Give back a single number: the count of lines in the data that contain the string "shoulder".

**Supplied material:**

· · ·

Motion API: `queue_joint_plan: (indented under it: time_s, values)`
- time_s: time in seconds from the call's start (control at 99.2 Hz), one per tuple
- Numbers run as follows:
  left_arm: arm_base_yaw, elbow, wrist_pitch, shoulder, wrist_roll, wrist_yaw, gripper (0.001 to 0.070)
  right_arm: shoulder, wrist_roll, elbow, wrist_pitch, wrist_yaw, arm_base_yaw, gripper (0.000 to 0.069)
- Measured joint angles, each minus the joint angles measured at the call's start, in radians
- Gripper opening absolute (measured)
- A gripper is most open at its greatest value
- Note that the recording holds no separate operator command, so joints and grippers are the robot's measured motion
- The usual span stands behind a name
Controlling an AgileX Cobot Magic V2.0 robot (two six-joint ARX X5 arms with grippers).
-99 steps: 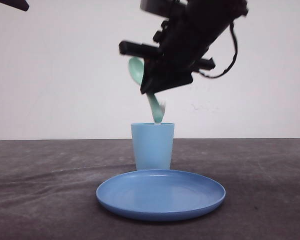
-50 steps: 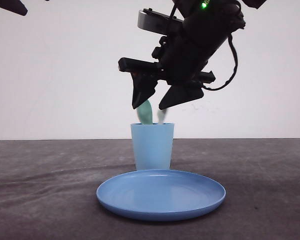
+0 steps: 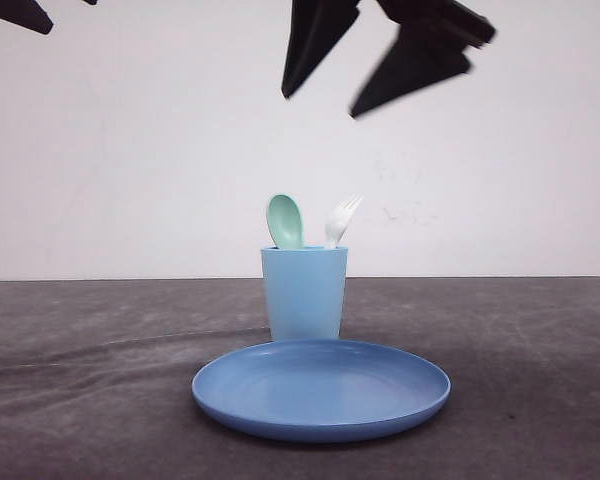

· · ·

**Output for this exercise:**
2